Science came about as a means to explain the created world. Science without religion is like a boat without a compass. Rather than leading us to evolution, it makes us sad lazy potatoes that worry about coming down with a disease that might kill us. What happened to living? Remember when people would risk their lives for causes? Now most of us are probably dying of complications from a ramen and chocolate diet. Evolution means moving forward. It is dangerous to the secret world powers who want us to move backwards. To dwell of other accomplishments, and not ask, "Why ISN'T our cement/concrete good enough to last 2000 years? Why ISN'T our metal something we can show to future generations? Why are we so busy looking at flashing boxes all day that we've forgot we have family and friends?" When we are not satisfied wuth how things are, we invent, we build, we create.
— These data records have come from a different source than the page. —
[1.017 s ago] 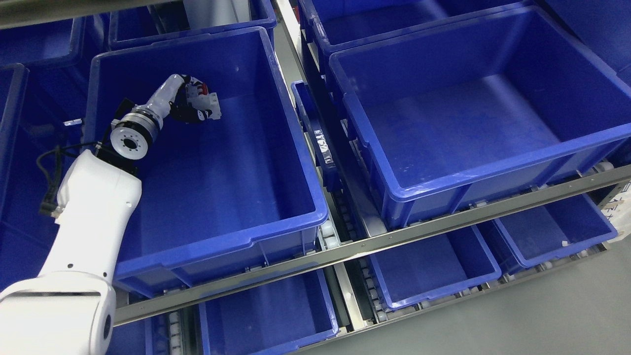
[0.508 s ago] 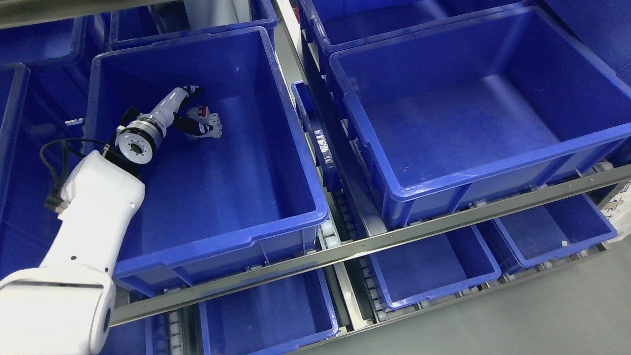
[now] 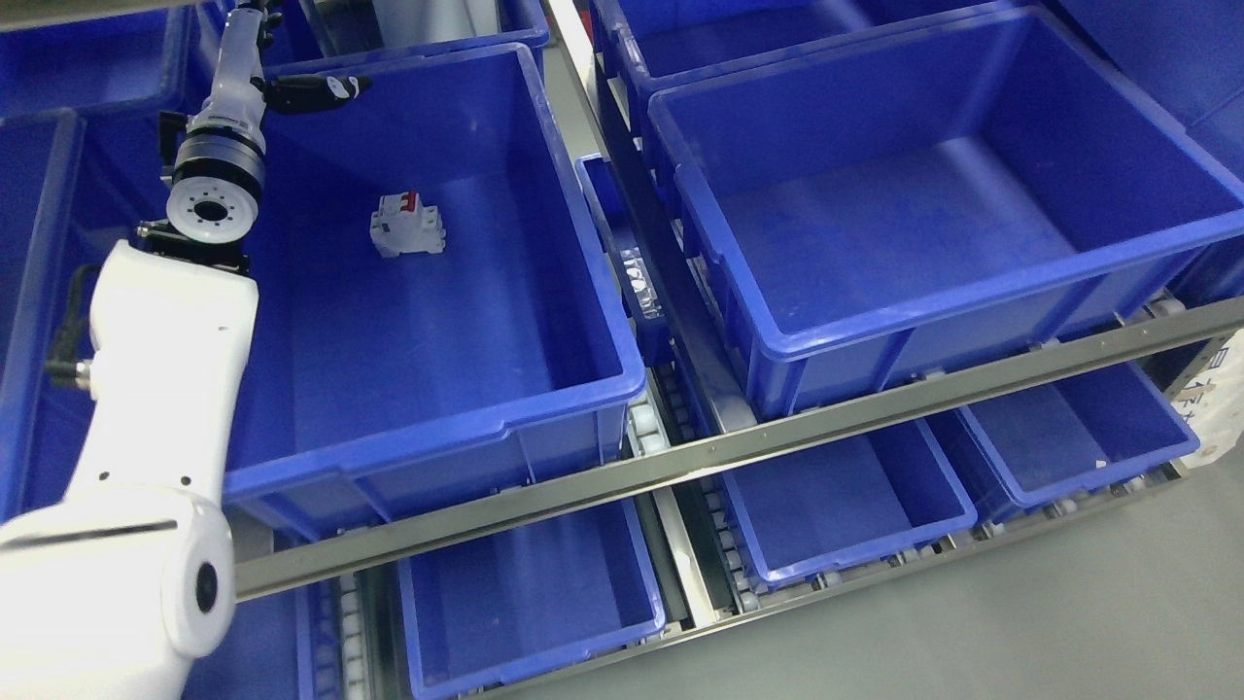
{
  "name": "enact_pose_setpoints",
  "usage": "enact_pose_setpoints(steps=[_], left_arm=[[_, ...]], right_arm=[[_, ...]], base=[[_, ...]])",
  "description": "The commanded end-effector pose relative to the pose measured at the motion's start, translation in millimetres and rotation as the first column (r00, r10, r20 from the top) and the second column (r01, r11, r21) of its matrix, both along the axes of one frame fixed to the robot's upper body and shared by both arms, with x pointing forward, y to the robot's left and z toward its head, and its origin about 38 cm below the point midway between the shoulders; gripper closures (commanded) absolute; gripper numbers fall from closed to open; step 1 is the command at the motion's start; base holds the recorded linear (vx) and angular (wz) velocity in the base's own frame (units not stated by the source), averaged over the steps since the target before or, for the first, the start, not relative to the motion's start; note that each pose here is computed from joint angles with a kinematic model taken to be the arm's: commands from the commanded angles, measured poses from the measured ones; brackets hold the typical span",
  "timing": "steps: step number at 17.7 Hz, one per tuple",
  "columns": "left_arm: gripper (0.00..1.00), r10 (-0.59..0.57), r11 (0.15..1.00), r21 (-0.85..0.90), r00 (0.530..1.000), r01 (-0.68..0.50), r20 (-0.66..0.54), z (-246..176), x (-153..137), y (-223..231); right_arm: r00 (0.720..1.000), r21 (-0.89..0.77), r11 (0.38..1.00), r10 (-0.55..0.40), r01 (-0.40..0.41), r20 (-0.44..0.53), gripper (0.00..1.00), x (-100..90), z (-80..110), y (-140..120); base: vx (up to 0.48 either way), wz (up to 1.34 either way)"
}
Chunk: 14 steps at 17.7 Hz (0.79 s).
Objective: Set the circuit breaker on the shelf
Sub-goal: 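Open the left hand to release the breaker and withdraw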
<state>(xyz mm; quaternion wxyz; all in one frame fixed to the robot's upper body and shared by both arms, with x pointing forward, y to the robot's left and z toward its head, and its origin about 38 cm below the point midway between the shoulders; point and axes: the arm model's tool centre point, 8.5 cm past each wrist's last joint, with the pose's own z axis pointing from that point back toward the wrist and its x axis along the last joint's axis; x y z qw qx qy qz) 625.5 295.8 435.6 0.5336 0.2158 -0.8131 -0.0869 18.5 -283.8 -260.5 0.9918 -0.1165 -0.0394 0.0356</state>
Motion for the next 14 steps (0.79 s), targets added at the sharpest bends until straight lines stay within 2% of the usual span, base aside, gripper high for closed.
enact_pose_setpoints(steps=[1, 4, 7, 11, 14], left_arm=[[0.01, 0.131, 0.913, -0.407, 0.924, 0.029, 0.358, 44, -100, 57], [0.0, 0.03, 0.95, -0.299, 0.928, 0.089, 0.372, 10, -135, 16], [0.0, -0.041, 0.964, -0.233, 0.932, 0.133, 0.361, -15, -148, -12], [0.0, -0.055, 0.967, -0.207, 0.911, 0.151, 0.408, -7, -157, -18], [0.0, -0.05, 0.968, -0.207, 0.917, 0.142, 0.395, -22, -163, -16]], right_arm=[[1.0, -0.014, 1.0, 0.021, -0.021, -0.007, 0.0, -0.3, 1.1, -10], [1.0, -0.014, 1.0, 0.021, -0.021, -0.007, 0.0, -0.3, 1.1, -10], [1.0, -0.012, 1.0, 0.02, -0.02, -0.007, 0.0, -0.3, 1.0, -9], [1.0, -0.013, 1.0, 0.021, -0.021, -0.007, 0.0, -0.3, 1.0, -9], [1.0, -0.014, 1.0, 0.021, -0.021, -0.007, 0.0, -0.3, 1.1, -10]], base=[[-0.179, 0.06], [-0.228, 0.04], [-0.222, -0.11], [-0.249, -0.28], [-0.257, -0.14]])
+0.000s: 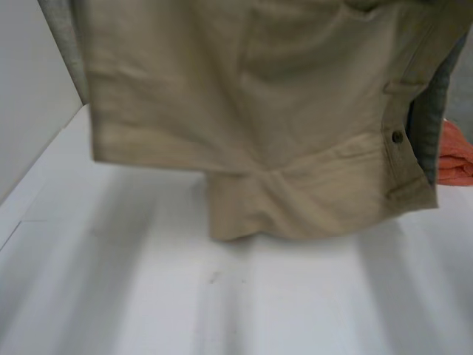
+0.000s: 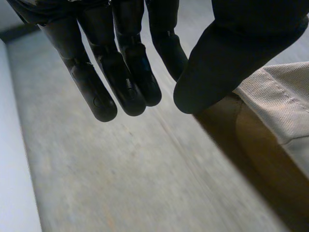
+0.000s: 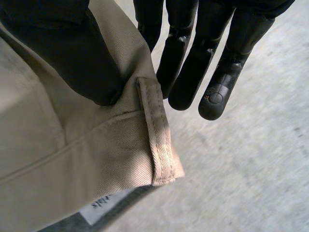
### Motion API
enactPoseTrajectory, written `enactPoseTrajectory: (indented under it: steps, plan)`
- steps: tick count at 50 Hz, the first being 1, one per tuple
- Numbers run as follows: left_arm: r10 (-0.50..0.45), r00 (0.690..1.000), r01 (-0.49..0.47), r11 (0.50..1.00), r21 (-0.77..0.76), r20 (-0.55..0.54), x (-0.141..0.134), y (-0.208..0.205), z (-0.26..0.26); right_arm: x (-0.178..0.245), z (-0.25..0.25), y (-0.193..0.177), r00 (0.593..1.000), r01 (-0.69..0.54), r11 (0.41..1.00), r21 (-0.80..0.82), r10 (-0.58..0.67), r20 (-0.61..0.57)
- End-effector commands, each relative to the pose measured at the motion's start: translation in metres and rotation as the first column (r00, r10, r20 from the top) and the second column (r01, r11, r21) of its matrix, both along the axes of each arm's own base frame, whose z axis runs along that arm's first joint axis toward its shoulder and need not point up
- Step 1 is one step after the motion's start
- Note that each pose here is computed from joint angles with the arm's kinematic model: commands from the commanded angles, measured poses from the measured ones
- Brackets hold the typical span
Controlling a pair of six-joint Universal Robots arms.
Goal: Fold the laundry.
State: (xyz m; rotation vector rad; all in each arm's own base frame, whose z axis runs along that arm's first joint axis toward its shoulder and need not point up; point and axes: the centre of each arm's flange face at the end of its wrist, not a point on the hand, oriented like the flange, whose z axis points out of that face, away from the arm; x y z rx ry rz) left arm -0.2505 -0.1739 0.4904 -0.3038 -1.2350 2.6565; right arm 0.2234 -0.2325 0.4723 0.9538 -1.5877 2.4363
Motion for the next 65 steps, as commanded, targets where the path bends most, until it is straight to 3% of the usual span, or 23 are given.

We study, we learn, we grow.
I have no real job, but what I do have is a ton of creative hobbies. I write, I program games, I do art, I study something nearly every day. What about you guys? You are convinced that previous societies have nothing to offer while your own society slouches toward Jerusalem.
And you likely don't know thst the phrases "slouches toward Jerusalem" is from a Yeats poem. You probably on the surface have a uni degree but it's useless. By third grade many students today still can't read.